» Assigned task:
Retype every entry below exactly as it stands.

» Saved entries:
■ ■ ■
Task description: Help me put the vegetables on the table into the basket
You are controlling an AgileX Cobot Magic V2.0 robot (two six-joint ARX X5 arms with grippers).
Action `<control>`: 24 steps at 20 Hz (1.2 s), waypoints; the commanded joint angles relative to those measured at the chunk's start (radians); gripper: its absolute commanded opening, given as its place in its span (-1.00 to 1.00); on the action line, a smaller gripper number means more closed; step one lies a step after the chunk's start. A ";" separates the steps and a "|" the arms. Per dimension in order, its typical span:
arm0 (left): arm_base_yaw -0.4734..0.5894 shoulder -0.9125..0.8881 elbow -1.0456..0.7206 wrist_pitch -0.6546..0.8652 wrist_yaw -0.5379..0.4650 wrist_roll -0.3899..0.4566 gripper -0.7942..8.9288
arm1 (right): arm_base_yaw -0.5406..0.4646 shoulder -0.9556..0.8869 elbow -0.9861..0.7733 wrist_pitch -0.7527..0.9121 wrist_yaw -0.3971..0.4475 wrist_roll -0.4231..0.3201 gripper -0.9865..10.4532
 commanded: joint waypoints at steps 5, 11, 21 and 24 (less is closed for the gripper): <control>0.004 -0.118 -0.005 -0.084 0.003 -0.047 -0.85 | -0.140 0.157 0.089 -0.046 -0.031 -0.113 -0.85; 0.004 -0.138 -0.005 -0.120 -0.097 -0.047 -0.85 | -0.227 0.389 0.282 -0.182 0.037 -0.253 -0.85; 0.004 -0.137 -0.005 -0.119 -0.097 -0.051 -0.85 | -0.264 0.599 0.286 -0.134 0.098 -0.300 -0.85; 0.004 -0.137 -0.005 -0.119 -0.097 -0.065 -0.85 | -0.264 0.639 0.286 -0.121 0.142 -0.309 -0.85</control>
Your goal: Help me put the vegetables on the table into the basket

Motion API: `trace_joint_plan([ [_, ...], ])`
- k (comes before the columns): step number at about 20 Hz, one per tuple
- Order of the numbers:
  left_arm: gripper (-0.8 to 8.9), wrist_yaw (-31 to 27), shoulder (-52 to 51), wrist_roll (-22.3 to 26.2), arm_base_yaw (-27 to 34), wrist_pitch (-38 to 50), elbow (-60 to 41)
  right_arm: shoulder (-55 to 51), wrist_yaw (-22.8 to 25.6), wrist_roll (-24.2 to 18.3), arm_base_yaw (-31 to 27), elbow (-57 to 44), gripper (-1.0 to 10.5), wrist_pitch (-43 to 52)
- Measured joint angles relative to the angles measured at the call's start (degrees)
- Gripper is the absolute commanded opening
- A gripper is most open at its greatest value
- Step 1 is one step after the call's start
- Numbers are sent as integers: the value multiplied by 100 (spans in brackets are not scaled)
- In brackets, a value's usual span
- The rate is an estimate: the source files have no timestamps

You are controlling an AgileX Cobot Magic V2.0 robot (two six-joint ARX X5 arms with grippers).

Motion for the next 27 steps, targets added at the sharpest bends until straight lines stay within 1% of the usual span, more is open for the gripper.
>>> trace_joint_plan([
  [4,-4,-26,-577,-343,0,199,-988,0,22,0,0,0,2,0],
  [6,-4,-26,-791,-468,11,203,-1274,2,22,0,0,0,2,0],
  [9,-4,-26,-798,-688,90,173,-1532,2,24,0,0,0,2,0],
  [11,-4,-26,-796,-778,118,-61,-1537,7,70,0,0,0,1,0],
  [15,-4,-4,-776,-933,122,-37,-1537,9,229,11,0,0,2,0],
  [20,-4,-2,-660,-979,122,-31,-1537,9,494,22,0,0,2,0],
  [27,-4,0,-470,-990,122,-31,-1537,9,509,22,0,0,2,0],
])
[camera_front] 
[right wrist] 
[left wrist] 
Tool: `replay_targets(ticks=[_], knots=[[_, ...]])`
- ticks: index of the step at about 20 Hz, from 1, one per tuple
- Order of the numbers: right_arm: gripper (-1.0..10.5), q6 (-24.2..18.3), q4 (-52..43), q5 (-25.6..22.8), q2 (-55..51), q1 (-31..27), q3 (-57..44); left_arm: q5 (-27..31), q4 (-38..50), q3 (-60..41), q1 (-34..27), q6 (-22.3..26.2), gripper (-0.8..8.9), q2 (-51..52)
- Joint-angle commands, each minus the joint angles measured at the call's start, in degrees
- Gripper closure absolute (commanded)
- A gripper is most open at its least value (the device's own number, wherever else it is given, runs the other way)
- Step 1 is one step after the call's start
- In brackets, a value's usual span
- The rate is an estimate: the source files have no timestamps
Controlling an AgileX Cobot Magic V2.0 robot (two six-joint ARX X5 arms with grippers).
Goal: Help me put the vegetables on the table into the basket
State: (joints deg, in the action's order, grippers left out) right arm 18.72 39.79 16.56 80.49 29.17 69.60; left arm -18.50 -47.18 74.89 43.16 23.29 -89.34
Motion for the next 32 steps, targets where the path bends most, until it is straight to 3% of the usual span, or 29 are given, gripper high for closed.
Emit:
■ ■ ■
» Answer to this exercise:
Task description: Help me put the vegetables on the table into the basket
You are controlling an AgileX Cobot Magic V2.0 robot (two six-joint ARX X5 arms with grippers).
Action `<control>`: 24 steps at 20 Hz (1.2 s), waypoints; the commanded joint angles relative to those measured at the chunk's start (radians); gripper: its absolute commanded opening, given as its place in its span (-1.00 to 1.00); on the action line, a smaller gripper number means more closed; step one lies a step after the chunk's start. A ";" separates the steps and a "|" the arms. Per dimension in order, its typical span:
arm0 (left): arm_base_yaw -0.4734..0.5894 shoulder -0.9125..0.8881 elbow -1.0456..0.7206 wrist_pitch -0.6546..0.8652 wrist_yaw -0.5379..0.4650 wrist_roll -0.3899..0.4566 gripper -0.7942..8.9288
arm1 (right): arm_base_yaw -0.5406..0.4646 shoulder -0.9556..0.8869 elbow -0.9861..0.7733 wrist_pitch -0.7527..0.9121 wrist_yaw -0.3971..0.4475 wrist_roll -0.4231..0.3201 gripper -0.9865..10.4532
 commanded: joint waypoints at steps 5, 11, 21 and 24 (less is closed for the gripper): <control>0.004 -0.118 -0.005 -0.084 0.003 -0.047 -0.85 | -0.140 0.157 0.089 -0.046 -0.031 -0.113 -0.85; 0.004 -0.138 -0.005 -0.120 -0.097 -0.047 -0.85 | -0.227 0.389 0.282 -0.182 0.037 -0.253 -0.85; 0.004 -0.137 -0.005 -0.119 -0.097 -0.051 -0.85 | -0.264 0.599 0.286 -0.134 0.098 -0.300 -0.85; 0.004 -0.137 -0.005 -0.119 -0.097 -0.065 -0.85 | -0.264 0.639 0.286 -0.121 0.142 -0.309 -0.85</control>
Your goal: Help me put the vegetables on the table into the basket

Motion API: `trace_joint_plan([ [_, ...], ])`
- k (comes before the columns): step number at about 20 Hz, one per tuple
- Order of the numbers:
  left_arm: gripper (-0.8 to 8.9), wrist_yaw (-31 to 27), shoulder (-52 to 51), wrist_roll (-22.3 to 26.2), arm_base_yaw (-27 to 34), wrist_pitch (-38 to 50), elbow (-60 to 41)
  right_arm: shoulder (-55 to 51), wrist_yaw (-22.8 to 25.6), wrist_roll (-24.2 to 18.3), arm_base_yaw (-31 to 27), elbow (-57 to 44), gripper (-1.0 to 10.5), wrist_pitch (-43 to 52)
- Measured joint angles relative to the angles measured at the call's start (degrees)
- Gripper is the absolute commanded opening
- A gripper is most open at its greatest value
- Step 1 is one step after the call's start
- Numbers are sent as integers: the value multiplied by 100 (spans in brackets are not scaled)
- In brackets, a value's usual span
- The rate is an estimate: the source files have no timestamps

You are controlling an AgileX Cobot Magic V2.0 robot (two six-joint ARX X5 arms with grippers).

Motion for the next 27 steps, targets added at the sharpest bends until straight lines stay within 1% of the usual span, more is open for the gripper.
>>> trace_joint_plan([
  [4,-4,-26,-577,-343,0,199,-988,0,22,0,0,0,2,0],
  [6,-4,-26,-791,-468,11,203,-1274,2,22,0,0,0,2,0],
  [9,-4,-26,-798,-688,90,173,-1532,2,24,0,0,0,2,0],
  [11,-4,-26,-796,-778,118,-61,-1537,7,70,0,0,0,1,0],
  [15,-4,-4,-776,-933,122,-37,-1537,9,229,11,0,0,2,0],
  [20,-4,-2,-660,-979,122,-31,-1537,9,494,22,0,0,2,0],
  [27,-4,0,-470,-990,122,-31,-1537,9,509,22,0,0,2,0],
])
[camera_front] 
[right wrist] 
[left wrist] 
Tool: `replay_targets(ticks=[_], knots=[[_, ...]])`
- ticks: index of the step at about 20 Hz, from 1, one per tuple
- Order of the numbers: right_arm: gripper (-1.0..10.5), q6 (-24.2..18.3), q4 (-52..43), q5 (-25.6..22.8), q2 (-55..51), q1 (-31..27), q3 (-57..44); left_arm: q5 (-27..31), q4 (-38..50), q3 (-60..41), q1 (-34..27), q6 (-22.3..26.2), gripper (-0.8..8.9), q2 (-51..52)
- Joint-angle commands, each minus the joint angles measured at the call's start, in degrees
- Gripper closure absolute (commanded)
- A gripper is most open at its least value (the device's own number, wherever else it is given, runs the other way)
- Step 1 is one step after the call's start
- In brackets, a value's usual span
- The rate is an estimate: the source files have no timestamps
Controlling an AgileX Cobot Magic V2.0 robot (two six-joint ARX X5 arms with grippers).
Goal: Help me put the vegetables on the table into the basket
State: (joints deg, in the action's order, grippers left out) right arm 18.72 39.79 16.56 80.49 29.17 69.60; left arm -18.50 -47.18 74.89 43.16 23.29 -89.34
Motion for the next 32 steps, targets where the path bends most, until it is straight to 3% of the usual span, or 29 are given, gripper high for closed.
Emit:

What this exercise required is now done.